MPW owns 437 hospital facilities. It leases those out on a triple net basis to hospital operators. Main geos by revenue are US (65%) and the UK (20%). Most revenue comes from rent.
Edward K Aldag Jr (current CEO), R. Steven Hamner (current CFO) and Emmett E. Mclean (current COO) founded MPW. The three co-founders still run the company. After 20 years at the helm, and after significant amounts of stock-comp, collectively they own less than 1.3% of shares outstanding. They have sold $70m+ of stock since 2020.
MPW has been written up four times on VIC. Most recently by FIRE_303 in Apr-20. I believe that this remains a timely idea and want to bring it back to folks’ attention given the rally over the last couple weeks.

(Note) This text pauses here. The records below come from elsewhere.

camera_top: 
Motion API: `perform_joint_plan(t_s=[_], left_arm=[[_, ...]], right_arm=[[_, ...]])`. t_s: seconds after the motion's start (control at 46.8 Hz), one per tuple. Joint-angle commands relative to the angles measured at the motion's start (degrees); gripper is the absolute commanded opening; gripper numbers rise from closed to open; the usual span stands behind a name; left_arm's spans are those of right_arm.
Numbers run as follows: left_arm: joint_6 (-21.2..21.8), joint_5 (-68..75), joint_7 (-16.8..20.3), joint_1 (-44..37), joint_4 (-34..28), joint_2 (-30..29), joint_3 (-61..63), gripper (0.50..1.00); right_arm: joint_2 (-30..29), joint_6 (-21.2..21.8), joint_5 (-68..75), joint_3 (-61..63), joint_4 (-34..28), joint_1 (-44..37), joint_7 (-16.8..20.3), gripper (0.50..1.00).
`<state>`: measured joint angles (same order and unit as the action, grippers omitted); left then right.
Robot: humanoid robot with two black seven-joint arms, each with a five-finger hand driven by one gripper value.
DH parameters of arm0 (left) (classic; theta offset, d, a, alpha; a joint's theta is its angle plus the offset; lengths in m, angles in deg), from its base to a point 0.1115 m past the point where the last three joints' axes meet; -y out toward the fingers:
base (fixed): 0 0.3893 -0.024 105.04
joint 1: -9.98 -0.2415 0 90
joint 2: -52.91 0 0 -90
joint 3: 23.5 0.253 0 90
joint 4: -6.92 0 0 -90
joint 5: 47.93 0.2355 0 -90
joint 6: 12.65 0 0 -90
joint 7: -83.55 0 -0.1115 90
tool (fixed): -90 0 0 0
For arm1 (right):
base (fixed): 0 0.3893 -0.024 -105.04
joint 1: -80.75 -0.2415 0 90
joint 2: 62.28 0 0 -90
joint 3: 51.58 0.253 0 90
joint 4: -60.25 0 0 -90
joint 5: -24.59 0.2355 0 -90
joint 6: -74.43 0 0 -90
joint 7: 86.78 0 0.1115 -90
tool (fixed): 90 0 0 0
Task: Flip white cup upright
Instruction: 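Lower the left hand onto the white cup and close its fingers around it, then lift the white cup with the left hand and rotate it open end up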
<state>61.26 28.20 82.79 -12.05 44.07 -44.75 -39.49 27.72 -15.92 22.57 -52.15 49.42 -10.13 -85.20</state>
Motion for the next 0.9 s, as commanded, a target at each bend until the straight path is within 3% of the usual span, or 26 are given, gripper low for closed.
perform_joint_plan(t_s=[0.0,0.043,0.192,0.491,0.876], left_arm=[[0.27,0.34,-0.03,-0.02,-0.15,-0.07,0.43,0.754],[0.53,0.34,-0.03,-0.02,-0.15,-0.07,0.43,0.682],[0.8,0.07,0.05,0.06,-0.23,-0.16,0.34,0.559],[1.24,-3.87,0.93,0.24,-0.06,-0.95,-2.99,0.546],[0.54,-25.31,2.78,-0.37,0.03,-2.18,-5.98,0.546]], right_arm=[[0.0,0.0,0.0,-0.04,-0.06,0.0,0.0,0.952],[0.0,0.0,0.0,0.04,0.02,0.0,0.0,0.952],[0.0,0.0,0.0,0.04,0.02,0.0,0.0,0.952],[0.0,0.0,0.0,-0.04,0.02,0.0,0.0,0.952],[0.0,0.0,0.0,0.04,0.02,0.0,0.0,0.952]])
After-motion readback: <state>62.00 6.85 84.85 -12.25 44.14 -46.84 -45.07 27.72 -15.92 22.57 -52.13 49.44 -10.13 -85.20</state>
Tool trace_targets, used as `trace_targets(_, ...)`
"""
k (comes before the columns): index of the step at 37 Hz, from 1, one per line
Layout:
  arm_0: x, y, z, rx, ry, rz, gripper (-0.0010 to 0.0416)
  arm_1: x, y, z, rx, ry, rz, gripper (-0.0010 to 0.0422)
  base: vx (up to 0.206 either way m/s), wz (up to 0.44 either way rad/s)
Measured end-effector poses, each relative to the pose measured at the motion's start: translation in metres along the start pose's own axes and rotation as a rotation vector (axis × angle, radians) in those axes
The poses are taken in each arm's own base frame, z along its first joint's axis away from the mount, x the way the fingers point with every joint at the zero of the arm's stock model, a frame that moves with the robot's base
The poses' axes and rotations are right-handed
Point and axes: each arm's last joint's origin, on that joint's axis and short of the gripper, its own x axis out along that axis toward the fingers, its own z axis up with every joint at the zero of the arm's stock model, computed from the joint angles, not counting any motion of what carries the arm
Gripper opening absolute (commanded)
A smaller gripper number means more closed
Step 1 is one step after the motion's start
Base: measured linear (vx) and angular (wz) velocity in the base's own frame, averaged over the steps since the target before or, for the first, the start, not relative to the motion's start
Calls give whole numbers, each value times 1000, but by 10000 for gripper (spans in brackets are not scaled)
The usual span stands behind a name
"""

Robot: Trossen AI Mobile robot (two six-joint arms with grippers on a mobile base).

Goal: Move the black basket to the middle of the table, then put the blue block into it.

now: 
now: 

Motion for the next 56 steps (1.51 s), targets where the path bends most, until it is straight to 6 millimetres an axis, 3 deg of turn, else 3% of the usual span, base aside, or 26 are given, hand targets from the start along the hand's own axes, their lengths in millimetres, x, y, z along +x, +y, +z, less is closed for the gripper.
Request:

3. REASONS TO SHORT: LOW QUALITY BUSINESS
MPW is fundamentally a low-quality business. It has a highly concentrated tenant base. It’s key tenants are in very poor health and likely need rent cuts and/or further financial support from MPW to survive in the medium term. MPW does not earn its cost of capital and liquidity pressure – exacerbated by worsening macro conditions – is building. The company could face a liquidity crunch by some time in FY24. True financial leverage (as opposed to management adjusted figures) is high. The leverage, combined with potential EBITDA compression due to tenant rent cuts, threatens the LTV and equity value of the company.
Concentrated tenant base
Two of MPW’s tenants constitute 40%+ of its revenue and 50%+ of its FCF. Those tenants are: (1) Steward Health Care, and (2) Prospect Medical Holdings. Steward is 30% of revenue (but just 9% of sites). Prospect is another 10% (but just 3% of sites). This is an objectively high degree of concentration for a lessor of any asset. The mismatch between share of revenue and share of sites is also interesting to note.
Weak tenants
Steward burned cash in 2019, 2020 and likely in 2021 and 2022. It’s previous PE owner (Cerberus) left it in poor financial health. Cerberus bought the business in 2010 and exited in 2020 having made 4x their money. Steward’s FY21 audit (FYE Dec) had not been signed-off as of Dec-22. It remains unclear as to whether it has now been signed-off. Most of it’s $500m+ ABL is likely drawn. That ABL was due to mature Dec-22 but has been kicked to Dec-23 for now (unclear who extended it to them). Without MPW’s ongoing life-support, it is likely that Steward would be insolvent. Steward is currently owned by its CEO, Ralph De la Torre. There are no other deep-pocketed third parties able to step-in and support the business if it becomes distressed (other than MPW of course).
Prospect is not doing much better. This Pro Publica report and this RI AG presentation do a very good job of outlining the history and condition of the business (spoiler alert: condition is poor…). Like Steward, Prospect proved a lucrative investment for it’s previous PE owners (Leonard Green). They bought the business in 2010 and exited in 2019 having made multiples of their initial investment. Like Steward, Prospect is currently owned by its CEO Sam Lee and co-founder David Topper. Also like Steward, there are no deep-pocketed third parties backing them anymore.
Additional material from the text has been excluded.